A Basic Theory of Video Games

Modern computers are extremely powerful. But they weren't always so, and video games were invented back in an age when processing power was still rather modest. But they were still capable of fast and frenetic action, demanding of the player's reflexes. So one might wonder: How did they work?

The operative word is video. Understanding how a television works will really help in understanding how a video game works.


How an old-school black-and-white analog television generates its glowing screen is not too complicated. At the back there's a "gun" that shoots a beam of electrons forward, and where this beam hits the screen from behind, it makes a glowing spot. The intensity of glow can be varied by changing the intensity of the beam. And there are some magnets along the sides which can bend the beam before it hits the screen and thus determine where on the screen the spot appears.

But, there can only be one spot that is being hit like this at any one time, so to create the illusion that the whole screen is glowing, the trick is to move the spot around very, very quickly.

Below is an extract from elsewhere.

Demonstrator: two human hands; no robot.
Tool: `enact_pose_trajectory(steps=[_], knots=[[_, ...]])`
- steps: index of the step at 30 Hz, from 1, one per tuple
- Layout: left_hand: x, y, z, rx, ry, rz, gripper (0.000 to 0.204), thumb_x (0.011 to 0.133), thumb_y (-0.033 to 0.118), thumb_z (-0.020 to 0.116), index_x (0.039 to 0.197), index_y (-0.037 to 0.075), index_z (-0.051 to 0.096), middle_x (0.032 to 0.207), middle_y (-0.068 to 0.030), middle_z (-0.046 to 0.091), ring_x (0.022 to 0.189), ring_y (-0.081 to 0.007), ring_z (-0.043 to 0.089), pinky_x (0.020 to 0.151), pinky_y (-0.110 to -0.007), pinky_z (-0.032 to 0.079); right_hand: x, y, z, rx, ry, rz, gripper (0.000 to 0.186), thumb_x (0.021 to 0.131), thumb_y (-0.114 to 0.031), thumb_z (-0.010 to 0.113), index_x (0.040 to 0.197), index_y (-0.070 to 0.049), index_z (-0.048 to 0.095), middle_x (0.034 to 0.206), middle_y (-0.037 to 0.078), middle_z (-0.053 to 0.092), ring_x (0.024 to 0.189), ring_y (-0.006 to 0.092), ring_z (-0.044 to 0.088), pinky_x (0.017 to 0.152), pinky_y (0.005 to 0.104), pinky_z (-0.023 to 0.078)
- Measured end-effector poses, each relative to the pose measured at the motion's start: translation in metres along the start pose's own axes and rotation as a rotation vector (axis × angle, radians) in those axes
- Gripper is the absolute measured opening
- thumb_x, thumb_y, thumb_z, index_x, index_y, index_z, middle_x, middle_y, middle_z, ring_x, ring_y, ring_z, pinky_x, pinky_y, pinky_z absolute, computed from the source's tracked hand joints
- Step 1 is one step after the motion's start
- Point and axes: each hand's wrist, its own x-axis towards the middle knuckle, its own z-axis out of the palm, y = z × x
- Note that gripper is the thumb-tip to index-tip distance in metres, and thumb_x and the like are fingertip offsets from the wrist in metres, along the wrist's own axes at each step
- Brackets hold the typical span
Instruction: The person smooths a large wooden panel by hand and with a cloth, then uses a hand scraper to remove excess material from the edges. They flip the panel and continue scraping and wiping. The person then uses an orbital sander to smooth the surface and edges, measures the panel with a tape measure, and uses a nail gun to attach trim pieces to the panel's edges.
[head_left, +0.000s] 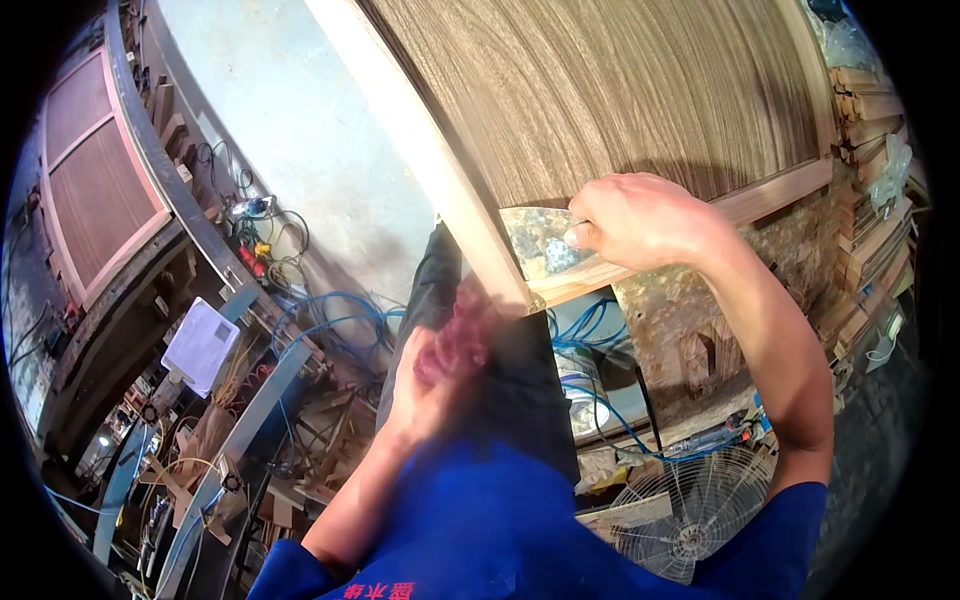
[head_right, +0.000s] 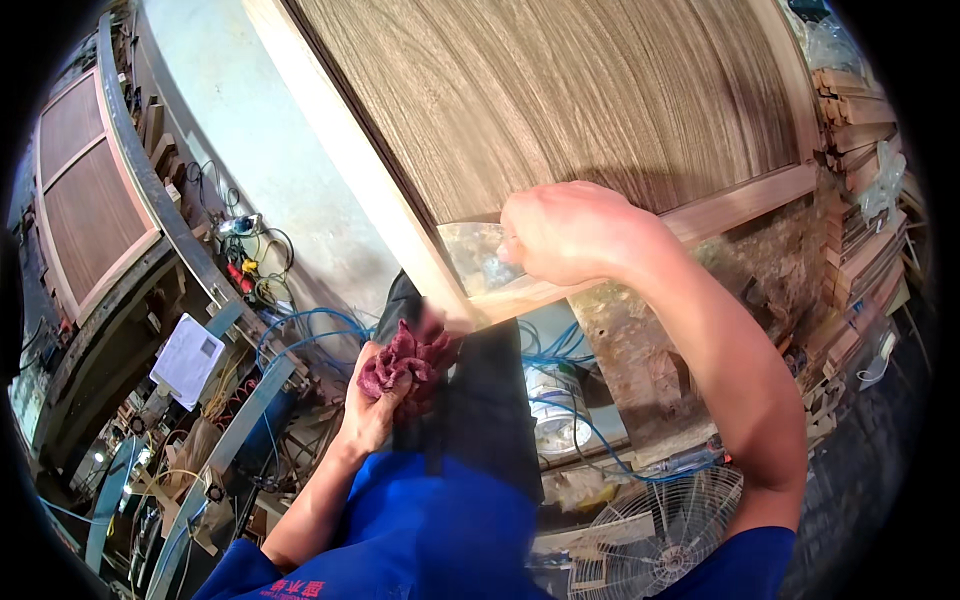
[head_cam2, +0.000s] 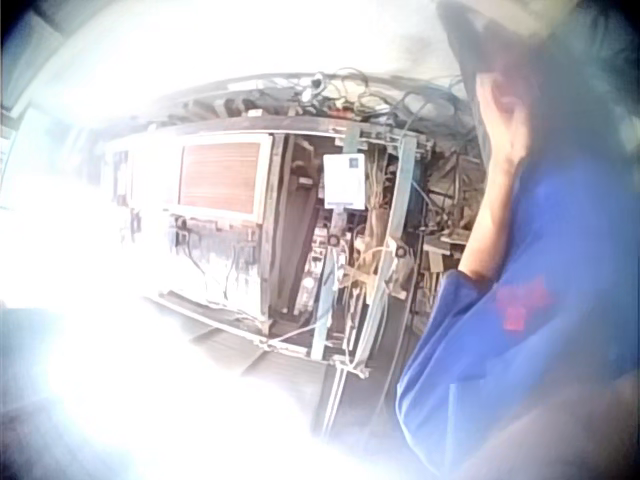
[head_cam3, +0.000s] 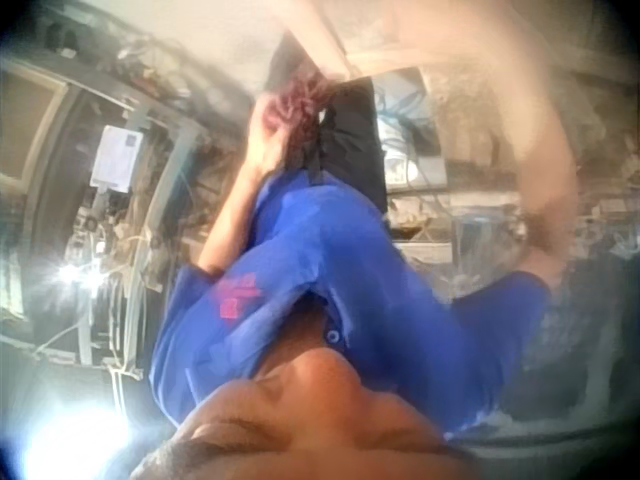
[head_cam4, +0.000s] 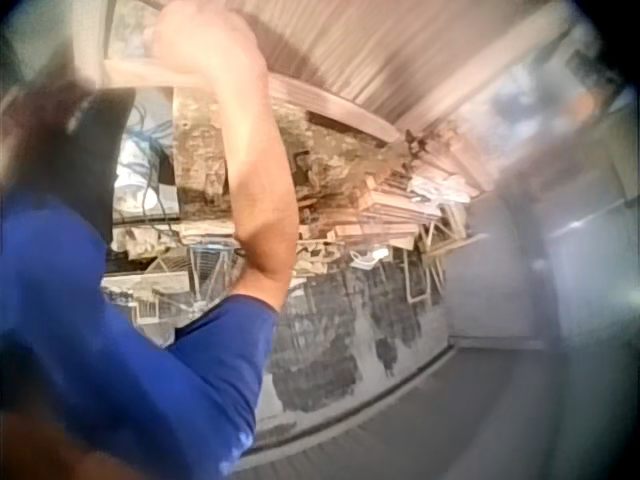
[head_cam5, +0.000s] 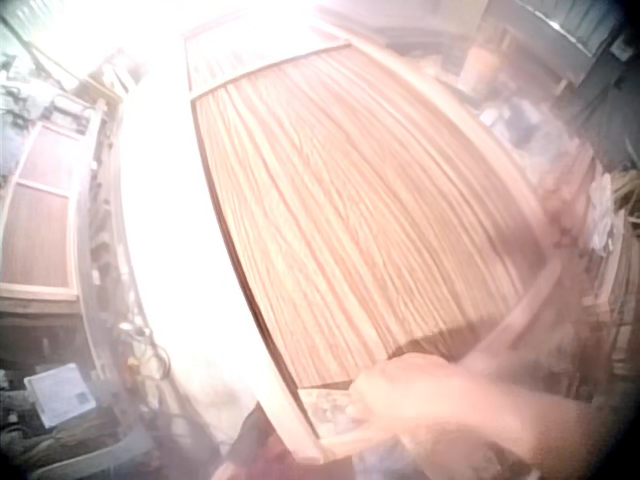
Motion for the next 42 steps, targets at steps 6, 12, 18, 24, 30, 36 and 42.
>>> enact_pose_trajectory(steps=[6, 12, 18, 24, 30, 36, 42], knots=[[-0.018, 0.03, 0.025, -0.356, 0.064, 0.185, 0.037, 0.099, 0.017, 0.073, 0.128, 0.007, 0.053, 0.11, -0.007, 0.065, 0.102, -0.0182, 0.063, 0.087, -0.032, 0.053, -0.039, -0.029, 0.038, 0.151, -0.065, -0.049, 0.042, 0.107, -0.039, 0.055, 0.086, -0.005, 0.068, 0.077, 0.017, 0.067, 0.077, 0.0367, 0.069, 0.074, 0.0517, 0.055], [-0.035, 0.009, 0.038, -0.106, 0.307, 0.003, 0.041, 0.092, 0.013, 0.081, 0.123, 0.006, 0.055, 0.107, -0.0082, 0.063, 0.096, -0.0162, 0.062, 0.085, -0.03, 0.052, -0.078, -0.031, 0.09, 0.381, 0.047, -0.085, 0.035, 0.104, -0.035, 0.06, 0.091, -0.004, 0.066, 0.078, 0.021, 0.066, 0.077, 0.0431, 0.067, 0.071, 0.0515, 0.053], [-0.017, -0.01, -0.009, -0.162, 0.26, 0.082, 0.031, 0.1, 0.015, 0.075, 0.125, 0.005, 0.058, 0.116, -0.0032, 0.066, 0.106, -0.0127, 0.061, 0.098, -0.032, 0.05, -0.048, 0.002, 0.041, 0.123, 0.409, 0.153, 0.027, 0.102, -0.025, 0.062, 0.096, 0.0, 0.071, 0.088, 0.023, 0.071, 0.094, 0.0425, 0.071, 0.083, 0.0526, 0.054], [-0.019, -0.007, -0.002, -0.133, 0.23, 0.053, 0.031, 0.101, 0.014, 0.074, 0.124, 0.005, 0.056, 0.115, -0.0048, 0.067, 0.104, -0.0125, 0.062, 0.095, -0.031, 0.051, -0.052, -0.005, 0.022, 0.162, 0.125, -0.078, 0.033, 0.103, -0.028, 0.061, 0.086, 0.0, 0.067, 0.079, 0.022, 0.068, 0.083, 0.0414, 0.069, 0.078, 0.0534, 0.051], [-0.022, -0.014, -0.024, -0.196, 0.307, 0.072, 0.029, 0.099, 0.008, 0.073, 0.122, 0.004, 0.055, 0.108, -0.004, 0.069, 0.099, -0.0105, 0.065, 0.089, -0.028, 0.054, -0.071, 0.009, 0.078, -0.001, 0.242, 0.181, 0.032, 0.103, -0.031, 0.062, 0.091, -0.005, 0.076, 0.087, 0.02, 0.075, 0.085, 0.0364, 0.075, 0.077, 0.0492, 0.058], [-0.034, 0.067, -0.055, -0.196, 0.061, 0.228, 0.049, 0.097, 0.009, 0.073, 0.142, 0.003, 0.053, 0.133, -0.0057, 0.062, 0.121, -0.0177, 0.061, 0.105, -0.035, 0.049, -0.037, -0.106, 0.11, 0.415, 0.218, -0.111, 0.036, 0.101, -0.044, 0.061, 0.093, -0.009, 0.067, 0.088, 0.019, 0.072, 0.086, 0.044, 0.07, 0.075, 0.0554, 0.054], [-0.006, 0.1, -0.175, 0.243, 0.386, 0.341, 0.042, 0.099, 0.02, 0.074, 0.136, 0.004, 0.063, 0.129, -0.0112, 0.071, 0.118, -0.0185, 0.068, 0.101, -0.033, 0.053, 0.013, -0.168, 0.052, 0.588, 0.726, -0.099, 0.041, 0.103, -0.036, 0.066, 0.081, -0.003, 0.056, 0.071, 0.018, 0.065, 0.065, 0.0387, 0.064, 0.061, 0.0476, 0.048]])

So what we need is a good method for covering the entire screen in an orderly fashion. And what we have is this: each frame starts at the top, and is composed of successive left-to-right scan lines, each of which is slightly lower down on the screen. Then when we get to the bottom-right of the screen, the beam goes back up to the top-left for the next frame. (Footnote 1)

While there are certainly some differences, modern displays work quite similarly. (Footnote 2)

That glowing spot is fairly small, so to get a nice, solid-looking frame, we should space the scan lines closely together. Say that there are 200 scan lines on our picture tube. And, remember we're varying the intensity of the beam as it goes along the scan line, in order to draw individual pixels; say there are 200 pixels on a scan line. (Note that I'm just making up representative numbers in this section; they don't necessarily correspond to the specs of any real video equipment.)

As I said, the frame must be drawn quickly to make it look solid, and further, if we want the impression of smooth movement in the video, the frames must be done in quick succession as well — say, 30 frames per second.

So, each frame must be drawn in 1/30 of a second, and thus each scan line must be drawn in 1/6000 of a second. That's a really short time — one-sixth of a millisecond. And since each scan line contains 200 pixels, the beam must be able to change in intensity 1.2 million times a second.

Video display circuitry

1.2 million times per second is a lot of times per second to do anything, and while it's not too difficult to pack this many changes into an analog TV signal, if you wanted a computer to generate this signal, it would really help matters if it had some dedicated hardware to do that, because you'd use up a lot of cycles if you were to task the CPU with controlling every pixel individually.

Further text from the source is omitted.